I dunno about a brain trust, Ted, maybe it's a lot of brains on overload!

ted nightshade wrote on Tue, 13 July 2004 16:31



This transfer issue plagues my atavistic distrust of digital- Will what's going out from device A really arrive in good order at device B? Will the digital signal suffer from being transferred? I live in fear... the basic promise of digital is that the signal can and will make it through basic unity operations fully intact.




Your paranoia is based on good logic, but fortunately, the SPDIF and AES/EBU interconnects work, most of the time. There is no fancy error checking and this is a pity, but most times it's either working or it's not, there's no in between. So you can usually tell right away that there's a problem.

When there is a problem, one symptom encountered is a complete loss of lock, which reminds me of the slogan "death is nature's way of telling you to slow down."

For me a complete loss of lock is far better than the more dangerous and subtle problem,  manifested by tiny clicks in the sound, which probably represent phase locked loops on the threshold of unlock. Happens around here whenever I repatch the input to one of my boxes without power cycling the box afterward. It's predictable, the mechanism for its cause is known, so it's just an annoyance, not a work-stopper.

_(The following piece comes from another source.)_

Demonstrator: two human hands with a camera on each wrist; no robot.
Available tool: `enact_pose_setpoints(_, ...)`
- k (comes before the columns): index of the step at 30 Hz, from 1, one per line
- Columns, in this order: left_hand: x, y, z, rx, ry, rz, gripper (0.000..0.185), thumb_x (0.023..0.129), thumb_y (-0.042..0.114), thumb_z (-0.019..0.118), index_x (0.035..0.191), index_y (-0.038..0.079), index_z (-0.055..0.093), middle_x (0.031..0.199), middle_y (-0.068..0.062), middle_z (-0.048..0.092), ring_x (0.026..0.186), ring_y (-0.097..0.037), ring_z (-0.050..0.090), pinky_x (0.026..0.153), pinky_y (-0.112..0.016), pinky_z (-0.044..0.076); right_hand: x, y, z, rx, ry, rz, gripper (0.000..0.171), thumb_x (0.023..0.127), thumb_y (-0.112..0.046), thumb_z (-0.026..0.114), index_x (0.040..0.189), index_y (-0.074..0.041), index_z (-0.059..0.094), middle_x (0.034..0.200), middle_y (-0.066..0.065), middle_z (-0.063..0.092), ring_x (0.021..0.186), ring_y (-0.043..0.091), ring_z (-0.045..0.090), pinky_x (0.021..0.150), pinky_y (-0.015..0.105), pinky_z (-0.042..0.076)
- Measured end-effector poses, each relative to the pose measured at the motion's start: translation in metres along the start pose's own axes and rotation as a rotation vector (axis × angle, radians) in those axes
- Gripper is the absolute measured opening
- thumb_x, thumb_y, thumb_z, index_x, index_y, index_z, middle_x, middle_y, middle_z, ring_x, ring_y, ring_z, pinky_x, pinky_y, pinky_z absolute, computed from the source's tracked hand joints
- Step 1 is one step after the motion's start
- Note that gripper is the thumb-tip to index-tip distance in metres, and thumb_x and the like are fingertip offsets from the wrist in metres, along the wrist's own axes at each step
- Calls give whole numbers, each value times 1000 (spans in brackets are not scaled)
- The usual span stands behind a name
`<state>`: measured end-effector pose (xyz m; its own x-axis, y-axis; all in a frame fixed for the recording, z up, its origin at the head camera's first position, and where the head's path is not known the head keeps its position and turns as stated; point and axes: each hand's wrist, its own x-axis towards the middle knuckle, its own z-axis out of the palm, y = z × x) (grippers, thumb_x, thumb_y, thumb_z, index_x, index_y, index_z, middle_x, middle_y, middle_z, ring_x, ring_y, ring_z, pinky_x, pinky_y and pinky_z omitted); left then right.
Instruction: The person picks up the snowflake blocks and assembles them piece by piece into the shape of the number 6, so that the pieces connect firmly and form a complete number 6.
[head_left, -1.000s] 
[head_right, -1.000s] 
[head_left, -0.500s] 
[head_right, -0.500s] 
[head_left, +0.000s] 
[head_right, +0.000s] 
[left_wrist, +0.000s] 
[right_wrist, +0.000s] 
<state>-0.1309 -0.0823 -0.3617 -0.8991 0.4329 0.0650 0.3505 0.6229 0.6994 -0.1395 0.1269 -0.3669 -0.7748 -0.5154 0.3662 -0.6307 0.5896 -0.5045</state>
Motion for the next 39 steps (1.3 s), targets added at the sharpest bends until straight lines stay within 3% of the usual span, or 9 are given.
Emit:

There are diagnostic tools for AES/EBU, and like any well-kept professional studio in the analog days, having the right tools around, like an eye-pattern checker in the tool locker would not be a bad thing. You know, though, I don't own one; I could build one, but fortunately, the bottom line is the number of times we meet up with one of the above problems in a working studio is pretty infrequent. Usually substitution of a cable, or just plugging and unplugging or power-cycling clear up 99% of the problems we encounter. Are interconnect problems more frequent in the digital age than the old hum and noise problems we had with analog?  I think not, so actually I think digital has been an improvement in that respect. Plug and play, plug and play.

So, take a deep breath, make clean, short connections with good short cables, and relax, the risks are low and the world isn't coming to an end (yet).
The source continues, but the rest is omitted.